◆ **Problem requirements**
Go over the listing below line by line, and return each one holding the string "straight".
** Opening Record extracts block **
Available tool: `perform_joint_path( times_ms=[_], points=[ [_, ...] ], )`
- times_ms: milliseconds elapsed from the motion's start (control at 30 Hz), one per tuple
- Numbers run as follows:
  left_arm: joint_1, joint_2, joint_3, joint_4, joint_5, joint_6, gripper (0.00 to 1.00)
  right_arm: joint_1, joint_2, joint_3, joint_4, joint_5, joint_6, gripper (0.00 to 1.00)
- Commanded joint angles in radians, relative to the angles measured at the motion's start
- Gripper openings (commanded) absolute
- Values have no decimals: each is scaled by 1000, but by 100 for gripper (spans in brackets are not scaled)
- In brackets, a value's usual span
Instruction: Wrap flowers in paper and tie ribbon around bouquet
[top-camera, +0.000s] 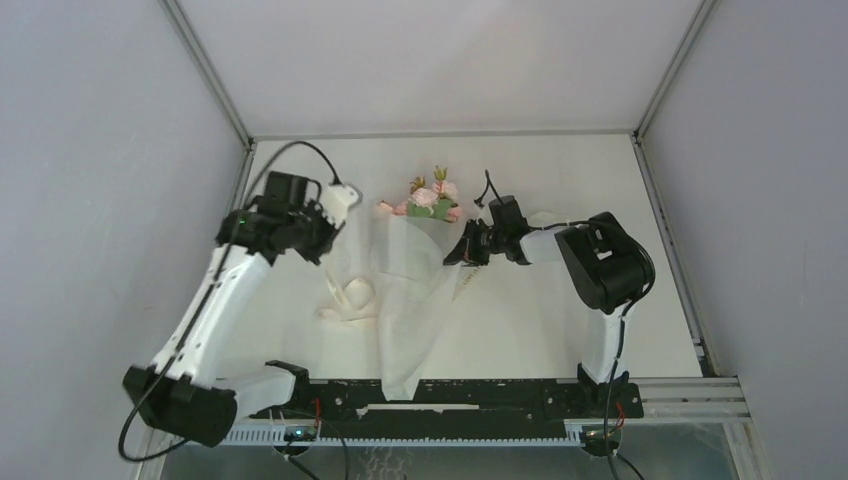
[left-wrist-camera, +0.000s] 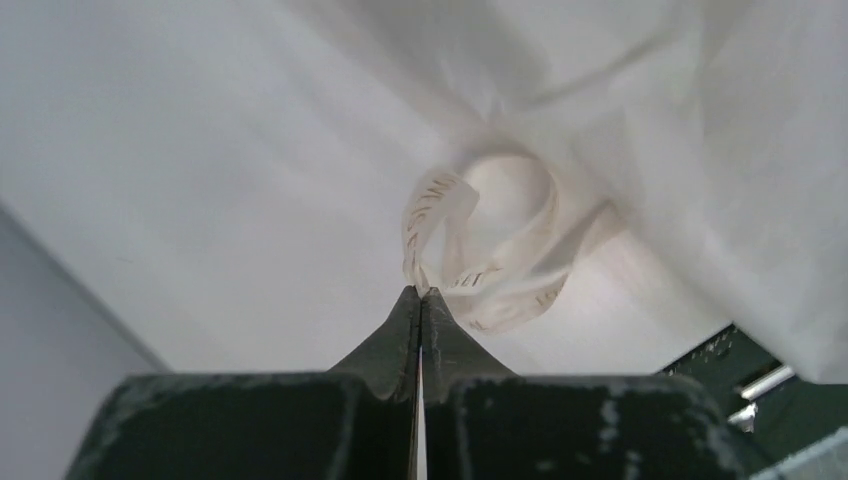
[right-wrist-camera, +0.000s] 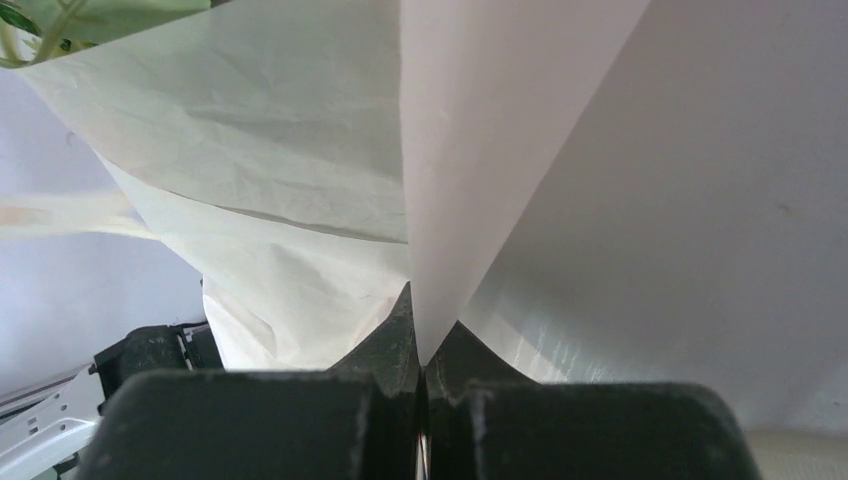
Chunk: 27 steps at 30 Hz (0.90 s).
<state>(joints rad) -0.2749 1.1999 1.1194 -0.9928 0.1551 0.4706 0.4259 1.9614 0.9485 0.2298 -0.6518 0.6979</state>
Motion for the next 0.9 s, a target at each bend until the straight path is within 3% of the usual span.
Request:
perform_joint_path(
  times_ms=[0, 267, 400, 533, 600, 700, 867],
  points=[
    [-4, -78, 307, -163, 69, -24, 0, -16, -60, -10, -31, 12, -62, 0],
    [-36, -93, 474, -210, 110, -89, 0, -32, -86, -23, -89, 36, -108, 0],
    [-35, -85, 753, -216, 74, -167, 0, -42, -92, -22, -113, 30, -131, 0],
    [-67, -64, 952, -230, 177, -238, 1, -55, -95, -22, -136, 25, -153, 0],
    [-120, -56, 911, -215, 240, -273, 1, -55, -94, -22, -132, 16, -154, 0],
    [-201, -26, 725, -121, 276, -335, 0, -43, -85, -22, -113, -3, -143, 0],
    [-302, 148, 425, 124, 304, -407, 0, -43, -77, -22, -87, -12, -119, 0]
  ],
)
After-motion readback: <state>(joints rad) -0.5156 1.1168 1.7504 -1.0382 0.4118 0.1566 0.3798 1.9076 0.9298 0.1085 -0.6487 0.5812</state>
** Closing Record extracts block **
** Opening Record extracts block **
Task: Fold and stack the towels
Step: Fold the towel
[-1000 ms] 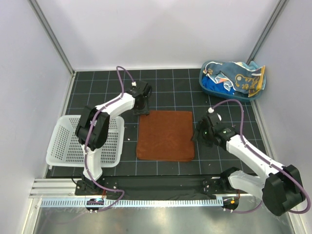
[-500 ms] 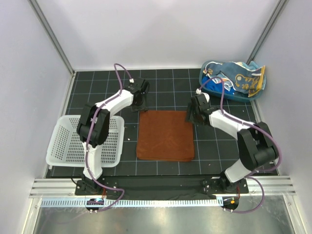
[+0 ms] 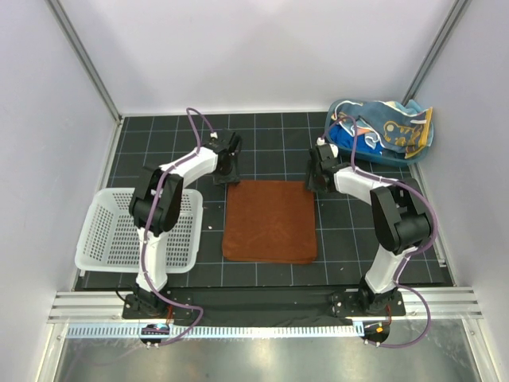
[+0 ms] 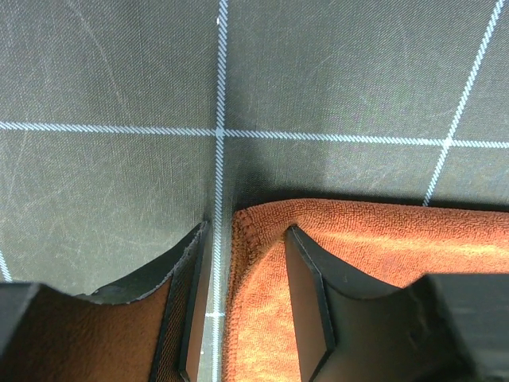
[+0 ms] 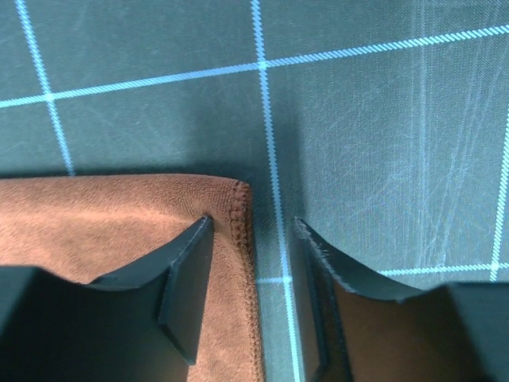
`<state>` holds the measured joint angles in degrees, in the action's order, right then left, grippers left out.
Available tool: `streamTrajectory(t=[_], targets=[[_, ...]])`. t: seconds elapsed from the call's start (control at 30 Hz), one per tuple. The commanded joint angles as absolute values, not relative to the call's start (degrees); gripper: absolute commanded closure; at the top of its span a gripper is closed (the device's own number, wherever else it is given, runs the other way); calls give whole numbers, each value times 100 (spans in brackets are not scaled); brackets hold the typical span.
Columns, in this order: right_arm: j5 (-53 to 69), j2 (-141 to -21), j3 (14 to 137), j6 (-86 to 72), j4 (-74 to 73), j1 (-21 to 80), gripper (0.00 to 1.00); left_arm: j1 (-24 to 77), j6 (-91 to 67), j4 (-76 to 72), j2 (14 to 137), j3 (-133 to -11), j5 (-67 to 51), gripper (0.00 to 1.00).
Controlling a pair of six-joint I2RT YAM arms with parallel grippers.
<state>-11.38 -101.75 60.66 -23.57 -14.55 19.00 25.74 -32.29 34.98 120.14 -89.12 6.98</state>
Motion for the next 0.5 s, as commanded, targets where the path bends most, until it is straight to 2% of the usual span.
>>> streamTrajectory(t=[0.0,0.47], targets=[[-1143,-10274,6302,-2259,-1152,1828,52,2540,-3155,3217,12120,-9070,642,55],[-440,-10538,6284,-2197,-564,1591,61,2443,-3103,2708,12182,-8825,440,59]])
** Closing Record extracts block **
◆ **Task response**
Motion for the next 0.9 s, a target at each bend until the straight path is within 3% of the usual span.
Motion for the next 0.5 s, as commanded, targets where the path bends most, until it is straight to 2% of the usual span.

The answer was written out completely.